Asian
banks are closely monitoring their exposure to Europe amid rising concerns over
the health of the eurozone banking sector, some lenders and sources said Friday.
At least one Asian bank is reviewing its position in relation
to European lenders, Dow Jones Newswires reported, without naming the
institution.
"The exercise (review) started few days ago," Dow
Jones quoted a banker with an Asian financial institution as saying.
"Every bank (in Asia) is reviewing their credit exposure
and are looking whether to tighten credit lines to European banks."
Another person confirmed to Dow Jones that a review by Asian
banks was under way, adding however there had been no move to tighten credit
lines.
But a regional economist with an Asian lender told AFP that
"most banks within Southeast Asia have already trimmed their exposure to
European banks to the bare bones."
The economist, who did not want to be named, said Asian banks
have been reducing their exposure to European banks since late 2009.
"It's been more than a year because the European debt
crisis was already in the spotlight from end 2009 onward," he said,
describing his own bank's exposure to lenders in Europe as "super
bare."
Singapore's DBS Bank said it was monitoring the situation in
Europe closely, but stressed that its exposure was minimal.
"As part of our overall risk management framework, DBS
has assessed the potential risks relating to a debt crisis in the
eurozone," a DBS spokesperson said in response to an AFP query.

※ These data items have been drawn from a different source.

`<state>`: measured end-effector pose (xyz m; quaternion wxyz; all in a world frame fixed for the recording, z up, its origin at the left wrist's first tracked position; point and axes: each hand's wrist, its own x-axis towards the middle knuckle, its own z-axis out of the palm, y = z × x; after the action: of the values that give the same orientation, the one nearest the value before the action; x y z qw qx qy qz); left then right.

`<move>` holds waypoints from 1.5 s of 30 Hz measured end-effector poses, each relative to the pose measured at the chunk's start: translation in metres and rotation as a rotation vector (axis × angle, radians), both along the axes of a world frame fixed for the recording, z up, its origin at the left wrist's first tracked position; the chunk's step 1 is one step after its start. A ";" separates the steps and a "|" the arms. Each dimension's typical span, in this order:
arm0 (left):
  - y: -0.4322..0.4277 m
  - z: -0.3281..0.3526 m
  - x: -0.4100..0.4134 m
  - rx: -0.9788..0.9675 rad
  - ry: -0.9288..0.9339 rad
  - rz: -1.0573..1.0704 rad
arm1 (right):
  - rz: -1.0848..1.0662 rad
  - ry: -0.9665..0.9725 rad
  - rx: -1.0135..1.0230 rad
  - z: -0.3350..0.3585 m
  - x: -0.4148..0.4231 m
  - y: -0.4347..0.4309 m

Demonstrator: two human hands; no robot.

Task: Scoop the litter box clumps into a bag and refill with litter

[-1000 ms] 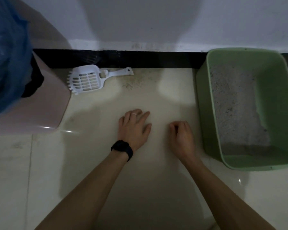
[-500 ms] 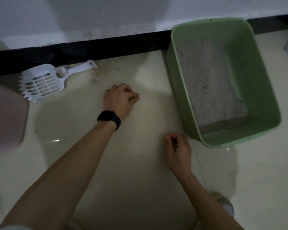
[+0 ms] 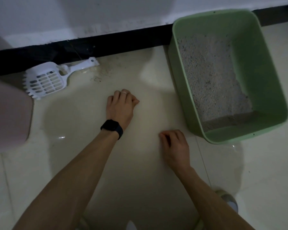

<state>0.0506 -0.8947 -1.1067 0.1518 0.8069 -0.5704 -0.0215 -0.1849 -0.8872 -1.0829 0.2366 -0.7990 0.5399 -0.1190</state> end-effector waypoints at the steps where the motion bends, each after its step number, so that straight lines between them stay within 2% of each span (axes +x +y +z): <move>1: 0.007 -0.001 -0.002 -0.019 -0.009 -0.006 | 0.026 0.023 -0.016 -0.001 0.001 0.001; 4: 0.030 -0.005 -0.013 -0.059 -0.032 -0.025 | 0.080 0.139 -0.088 -0.001 0.004 0.001; 7: 0.049 -0.004 -0.023 -0.048 0.001 -0.039 | 0.112 0.355 -0.146 0.003 0.012 0.002; 10: 0.066 0.001 -0.026 0.011 0.117 0.026 | 0.145 0.483 -0.018 0.014 0.027 -0.002; 16: 0.080 0.067 0.013 -0.073 0.433 0.217 | 0.158 -0.028 0.417 0.072 0.086 -0.034; 19: 0.082 0.128 0.038 -0.055 0.491 0.235 | 0.215 -0.173 0.485 0.124 0.134 -0.052; 21: 0.088 0.170 0.053 -0.074 0.456 0.216 | 0.296 -0.233 0.443 0.162 0.167 -0.059; 24: 0.101 0.238 0.075 -0.202 0.383 0.216 | 0.443 -0.332 0.349 0.221 0.222 -0.059; 27: 0.119 0.293 0.107 -0.348 0.240 0.252 | 0.590 -0.364 0.250 0.269 0.273 -0.045; 29: 0.136 0.317 0.138 -0.377 0.106 0.283 | 0.701 -0.376 0.148 0.289 0.303 -0.028; 32: 0.172 0.332 0.189 -0.230 -0.094 0.394 | 0.870 -0.373 0.029 0.313 0.341 0.004; 35: 0.209 0.329 0.232 -0.054 -0.188 0.493 | 1.037 -0.223 -0.064 0.320 0.366 0.025; 39: 0.237 0.324 0.255 0.199 -0.160 0.582 | 1.180 -0.170 -0.162 0.306 0.385 0.042; 42: 0.249 0.316 0.261 0.259 -0.197 0.629 | 1.218 0.032 -0.348 0.296 0.398 0.049; 45: 0.258 0.306 0.264 0.310 -0.117 0.725 | 1.223 0.090 -0.414 0.294 0.397 0.059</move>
<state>0.3149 -0.6371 -0.8010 -0.0067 0.9691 -0.2464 -0.0063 0.2124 -0.8279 -0.7885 0.0798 -0.9956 -0.0376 -0.0305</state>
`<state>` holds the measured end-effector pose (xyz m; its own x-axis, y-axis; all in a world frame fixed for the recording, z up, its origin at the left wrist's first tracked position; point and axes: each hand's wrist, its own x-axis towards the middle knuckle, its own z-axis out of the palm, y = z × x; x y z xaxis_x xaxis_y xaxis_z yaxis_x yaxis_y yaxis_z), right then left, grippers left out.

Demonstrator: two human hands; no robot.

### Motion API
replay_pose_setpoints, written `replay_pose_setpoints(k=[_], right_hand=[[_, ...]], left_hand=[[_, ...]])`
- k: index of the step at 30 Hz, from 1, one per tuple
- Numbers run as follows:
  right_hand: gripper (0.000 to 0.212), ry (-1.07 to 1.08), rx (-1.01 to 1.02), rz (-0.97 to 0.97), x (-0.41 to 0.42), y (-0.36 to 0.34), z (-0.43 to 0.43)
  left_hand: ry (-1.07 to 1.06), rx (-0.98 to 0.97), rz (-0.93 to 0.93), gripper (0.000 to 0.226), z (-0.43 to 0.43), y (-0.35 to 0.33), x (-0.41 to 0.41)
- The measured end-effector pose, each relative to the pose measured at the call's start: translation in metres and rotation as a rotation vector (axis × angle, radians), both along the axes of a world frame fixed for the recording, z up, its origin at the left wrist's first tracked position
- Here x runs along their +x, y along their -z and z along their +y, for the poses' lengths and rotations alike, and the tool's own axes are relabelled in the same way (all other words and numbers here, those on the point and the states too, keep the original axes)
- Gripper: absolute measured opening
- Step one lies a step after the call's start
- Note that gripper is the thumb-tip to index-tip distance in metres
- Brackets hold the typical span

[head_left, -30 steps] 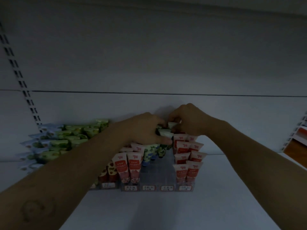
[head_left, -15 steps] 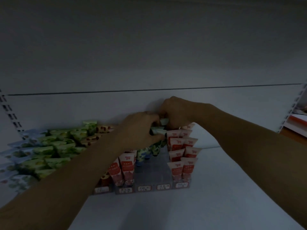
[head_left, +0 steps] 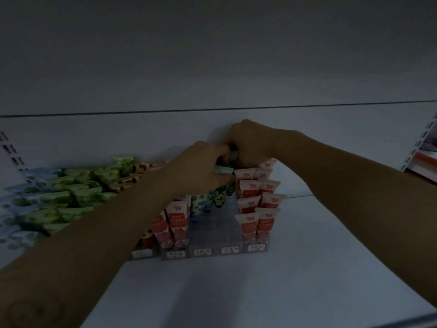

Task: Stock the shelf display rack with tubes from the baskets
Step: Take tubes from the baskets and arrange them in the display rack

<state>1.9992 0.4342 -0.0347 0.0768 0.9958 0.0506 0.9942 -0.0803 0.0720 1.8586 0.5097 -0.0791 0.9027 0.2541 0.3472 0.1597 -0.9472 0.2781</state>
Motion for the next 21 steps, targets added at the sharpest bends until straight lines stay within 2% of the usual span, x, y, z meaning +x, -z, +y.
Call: replay_pose_setpoints(k=[4, 8, 12, 21], right_hand=[[0.026, 0.002, -0.016, 0.004, 0.002, 0.0014, 0.0007], [0.038, -0.013, -0.02, -0.033, 0.0019, 0.0018, -0.0031], [0.038, -0.018, -0.019, -0.05, 0.003, 0.0085, -0.0032], [0.04, 0.073, -0.069, -0.044, -0.0018, 0.0102, -0.0001]], left_hand=[[0.015, -0.002, -0.023, 0.021, 0.0039, 0.0023, 0.001], [0.017, 0.022, -0.018, 0.019, 0.0063, 0.0026, 0.0004], [0.016, 0.046, -0.089, 0.018, 0.0045, 0.0077, -0.0015], [0.002, 0.065, -0.062, 0.019, 0.0006, 0.0109, -0.0032]])
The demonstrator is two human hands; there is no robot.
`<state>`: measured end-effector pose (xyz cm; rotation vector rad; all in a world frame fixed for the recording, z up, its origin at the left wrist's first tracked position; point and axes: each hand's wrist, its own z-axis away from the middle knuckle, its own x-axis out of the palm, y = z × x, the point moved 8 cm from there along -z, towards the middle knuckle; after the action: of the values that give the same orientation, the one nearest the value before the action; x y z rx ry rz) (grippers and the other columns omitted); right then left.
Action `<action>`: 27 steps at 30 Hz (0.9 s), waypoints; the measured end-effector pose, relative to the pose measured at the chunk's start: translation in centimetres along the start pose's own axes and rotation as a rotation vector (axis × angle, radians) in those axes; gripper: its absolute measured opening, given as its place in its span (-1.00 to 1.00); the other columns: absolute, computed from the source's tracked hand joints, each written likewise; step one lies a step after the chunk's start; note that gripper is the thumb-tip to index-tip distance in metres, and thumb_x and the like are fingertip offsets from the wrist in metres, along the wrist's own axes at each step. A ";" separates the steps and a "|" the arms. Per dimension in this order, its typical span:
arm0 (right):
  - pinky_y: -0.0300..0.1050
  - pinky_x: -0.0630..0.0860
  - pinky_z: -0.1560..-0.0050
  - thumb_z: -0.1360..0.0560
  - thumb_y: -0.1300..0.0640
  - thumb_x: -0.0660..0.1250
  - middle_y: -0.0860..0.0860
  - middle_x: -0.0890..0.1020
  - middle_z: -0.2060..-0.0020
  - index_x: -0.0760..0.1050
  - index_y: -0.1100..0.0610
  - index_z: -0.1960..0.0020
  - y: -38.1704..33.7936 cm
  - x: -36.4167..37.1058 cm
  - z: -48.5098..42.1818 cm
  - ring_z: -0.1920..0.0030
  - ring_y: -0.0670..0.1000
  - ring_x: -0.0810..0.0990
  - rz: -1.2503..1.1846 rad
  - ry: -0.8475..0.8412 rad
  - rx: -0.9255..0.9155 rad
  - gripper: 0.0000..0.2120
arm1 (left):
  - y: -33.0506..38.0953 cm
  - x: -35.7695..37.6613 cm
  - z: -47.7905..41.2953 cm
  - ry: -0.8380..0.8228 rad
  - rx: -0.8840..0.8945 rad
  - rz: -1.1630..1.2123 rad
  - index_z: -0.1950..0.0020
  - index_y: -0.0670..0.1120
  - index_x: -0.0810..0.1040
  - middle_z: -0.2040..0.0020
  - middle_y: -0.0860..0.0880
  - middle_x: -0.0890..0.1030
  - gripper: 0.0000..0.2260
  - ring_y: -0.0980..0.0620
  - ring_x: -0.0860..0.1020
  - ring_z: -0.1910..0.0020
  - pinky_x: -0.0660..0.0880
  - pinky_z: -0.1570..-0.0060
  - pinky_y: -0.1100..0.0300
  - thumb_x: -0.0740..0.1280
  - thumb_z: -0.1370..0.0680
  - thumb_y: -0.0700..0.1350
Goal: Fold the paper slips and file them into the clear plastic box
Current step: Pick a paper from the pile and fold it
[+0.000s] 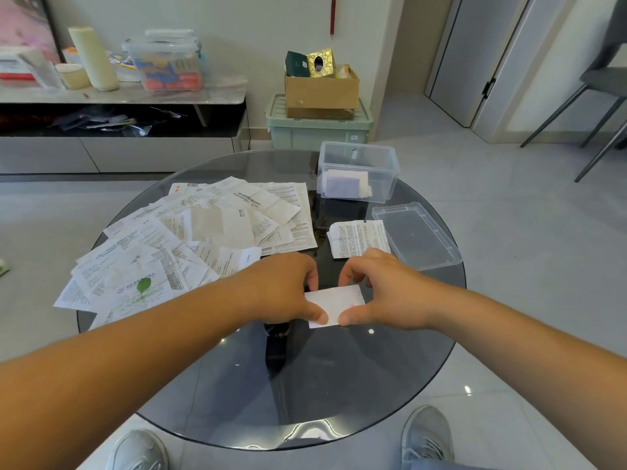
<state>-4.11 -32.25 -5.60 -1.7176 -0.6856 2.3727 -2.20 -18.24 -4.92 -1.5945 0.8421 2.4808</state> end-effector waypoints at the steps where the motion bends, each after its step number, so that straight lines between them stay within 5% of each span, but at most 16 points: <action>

"Our holding of European sovereign papers is negligible
and in addition, DBS has no exposure to Portugal, Greece and Ireland. We are
comfortable with our current exposures and we will continue to keep a close
watch on the situation going forward."
Frank Flynn, group chief credit officer at OCBC Bank in
Singapore said: "With regard to European credit and country risk exposures
-- no changes have been made recently.
"But we continue to conduct reviews on a regular basis
as part of our prudent risk-taking practices," he told AFP.
Markets around the world have been roiled on concerns that
the US and eurozone debt crisis may spark a new recession and after rumours of
a France credit rating downgrade and fears over Greek debt.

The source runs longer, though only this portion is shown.